Und sie tauchte noch einmal unter und schwamm dann an das Ufer. Dann schwang sie sich, an einem hervorstehenden Zweige sich festhaltend, mit einem Satze ans Land. Kopf und Schulter waren bedeckt mit Schlingpflanzen, welche sie ausgerissen und mit welchen sie sich mit jenem angeborenen Geschmacke drapiert hatte, welcher alle ihre koketten Einfälle auszeichnete. Ich hielt ihr das Tuch hin, um es ihr umzulegen.

»Noch nicht,« sagte sie, »erst die Milch.« Dann nahm sie die Schale, und ganz naß und rosig angehaucht, den Kopf leicht vorgeneigt, schlürfte sie in langsamen Zügen die Milch. Dabei sagte sie zu mir: »Das gäbe doch eine Statue. Schau' mal! Ist das nicht schön?«

Sie leerte die Schale bis zur Neige, dann warf sie dieselbe im Bogen auf den Rasen, auf die Gefahr hin, daß sie Beulen erhalte.
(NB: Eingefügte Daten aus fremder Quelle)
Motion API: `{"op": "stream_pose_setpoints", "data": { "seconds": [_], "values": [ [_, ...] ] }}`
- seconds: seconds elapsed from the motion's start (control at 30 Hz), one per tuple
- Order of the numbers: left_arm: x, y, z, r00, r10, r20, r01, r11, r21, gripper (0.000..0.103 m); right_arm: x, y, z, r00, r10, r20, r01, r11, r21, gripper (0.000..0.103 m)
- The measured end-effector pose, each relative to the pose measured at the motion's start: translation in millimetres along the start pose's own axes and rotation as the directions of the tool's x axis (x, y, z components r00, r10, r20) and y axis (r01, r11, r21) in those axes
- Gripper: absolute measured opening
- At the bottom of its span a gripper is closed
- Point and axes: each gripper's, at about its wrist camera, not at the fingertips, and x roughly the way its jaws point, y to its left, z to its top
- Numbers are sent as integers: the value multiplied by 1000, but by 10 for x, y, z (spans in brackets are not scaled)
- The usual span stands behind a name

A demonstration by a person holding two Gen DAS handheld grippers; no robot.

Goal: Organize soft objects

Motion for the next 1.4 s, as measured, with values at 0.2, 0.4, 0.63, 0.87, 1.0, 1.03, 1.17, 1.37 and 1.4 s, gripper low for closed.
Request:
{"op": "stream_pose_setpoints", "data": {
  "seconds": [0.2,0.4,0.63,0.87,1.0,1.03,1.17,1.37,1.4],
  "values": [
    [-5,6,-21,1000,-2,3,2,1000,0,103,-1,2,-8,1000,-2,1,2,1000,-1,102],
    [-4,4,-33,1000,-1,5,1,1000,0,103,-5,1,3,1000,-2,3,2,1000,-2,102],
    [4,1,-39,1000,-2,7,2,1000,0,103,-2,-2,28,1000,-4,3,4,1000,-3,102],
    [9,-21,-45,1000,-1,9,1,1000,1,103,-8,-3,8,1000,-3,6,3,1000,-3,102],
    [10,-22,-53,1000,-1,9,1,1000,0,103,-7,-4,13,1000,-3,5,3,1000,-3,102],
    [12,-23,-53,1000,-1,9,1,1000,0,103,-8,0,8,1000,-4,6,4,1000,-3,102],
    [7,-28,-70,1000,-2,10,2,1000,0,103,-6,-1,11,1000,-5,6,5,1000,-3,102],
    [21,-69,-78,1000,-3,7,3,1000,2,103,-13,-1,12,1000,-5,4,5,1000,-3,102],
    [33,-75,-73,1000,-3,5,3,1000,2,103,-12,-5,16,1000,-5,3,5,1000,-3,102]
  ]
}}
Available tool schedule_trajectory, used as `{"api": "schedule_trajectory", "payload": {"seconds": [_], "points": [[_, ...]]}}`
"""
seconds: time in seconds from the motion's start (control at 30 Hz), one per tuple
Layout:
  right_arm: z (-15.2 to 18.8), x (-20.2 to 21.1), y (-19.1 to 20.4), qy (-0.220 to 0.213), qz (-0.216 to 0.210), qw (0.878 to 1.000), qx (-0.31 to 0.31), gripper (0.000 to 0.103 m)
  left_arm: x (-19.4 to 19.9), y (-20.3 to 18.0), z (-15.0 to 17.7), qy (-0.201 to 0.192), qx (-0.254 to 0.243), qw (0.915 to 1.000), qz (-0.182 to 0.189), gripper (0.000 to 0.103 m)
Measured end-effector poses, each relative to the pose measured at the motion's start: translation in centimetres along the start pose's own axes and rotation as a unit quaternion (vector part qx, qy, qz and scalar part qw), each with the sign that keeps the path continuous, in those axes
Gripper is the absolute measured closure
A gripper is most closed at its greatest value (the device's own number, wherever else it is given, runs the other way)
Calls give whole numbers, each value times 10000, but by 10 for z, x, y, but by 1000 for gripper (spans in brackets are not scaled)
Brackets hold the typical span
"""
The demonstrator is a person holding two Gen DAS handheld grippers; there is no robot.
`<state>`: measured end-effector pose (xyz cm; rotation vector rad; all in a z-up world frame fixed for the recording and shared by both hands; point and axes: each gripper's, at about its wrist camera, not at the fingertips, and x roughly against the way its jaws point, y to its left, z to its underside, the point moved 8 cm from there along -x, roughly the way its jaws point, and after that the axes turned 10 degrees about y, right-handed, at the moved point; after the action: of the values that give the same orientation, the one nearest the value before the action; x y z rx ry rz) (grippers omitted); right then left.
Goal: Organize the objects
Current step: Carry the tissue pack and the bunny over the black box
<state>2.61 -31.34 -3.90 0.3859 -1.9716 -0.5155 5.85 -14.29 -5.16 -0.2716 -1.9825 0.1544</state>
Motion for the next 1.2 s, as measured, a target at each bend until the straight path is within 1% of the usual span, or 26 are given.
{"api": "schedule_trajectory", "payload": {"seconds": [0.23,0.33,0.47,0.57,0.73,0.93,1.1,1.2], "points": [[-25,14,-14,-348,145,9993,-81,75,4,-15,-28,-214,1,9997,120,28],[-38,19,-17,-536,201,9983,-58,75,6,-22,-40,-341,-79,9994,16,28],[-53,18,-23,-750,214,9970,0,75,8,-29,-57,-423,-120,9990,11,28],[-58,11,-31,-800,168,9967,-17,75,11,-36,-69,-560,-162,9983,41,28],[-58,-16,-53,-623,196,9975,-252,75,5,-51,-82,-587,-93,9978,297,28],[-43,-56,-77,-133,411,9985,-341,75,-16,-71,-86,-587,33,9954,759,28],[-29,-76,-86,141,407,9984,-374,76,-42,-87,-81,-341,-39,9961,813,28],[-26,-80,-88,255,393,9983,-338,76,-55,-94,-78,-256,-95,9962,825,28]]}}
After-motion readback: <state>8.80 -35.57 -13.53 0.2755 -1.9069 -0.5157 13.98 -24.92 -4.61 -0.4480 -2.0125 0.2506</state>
»Du hättest sie doch beschädigen können!« sagte ich mit leisem Vorwurfe.

»Was weiter! Sie gehört doch nicht mir!«

Das war das erste Wort, was mich an ihr verdroß. Aus dieser Bemerkung hätte ein aufmerksamer Beobachter auf ihren Charakter geschlossen. Ich habe mich an dieselbe später sehr oft erinnert – – zu spät.

Als ich von Iza alle Schlingpflanzen entfernt hatte, und sie nun in das Laken hüllen wollte, war sie inzwischen bereits ganz trocken geworden, die Wärme ihres Blutes hatte alle Wassertropfen aufgesogen.

»Du wirst so liebenswürdig sein und derartigen Unsinn nicht mehr wiederholen,« sagte ich, indem ich ihr beim Ankleiden behilflich war und mich ängstlich umsah, ob keine neugierigen Lauscher in der Nähe seien.

Sie antwortete:

»Du glaubst gar nicht, wie gesund dies kalte Wasser ist. Seit länger als einer Stunde habe ich mich nach drei Sachen gesehnt: mich ganz auszukleiden, in dem See zu baden und Milch aus einer silbernen Schale zu trinken. Hätte ich dich um Erlaubnis gefragt, so hättest du sie mir sicherlich verweigert. Da habe ich es nun vorgezogen, dich nicht zu fragen.«

Dabei fiel sie mir um den Hals, preßte mich mit aller Gewalt an sich und bot mir ihre roten, von der Milch noch feuchten Lippen zum Kusse.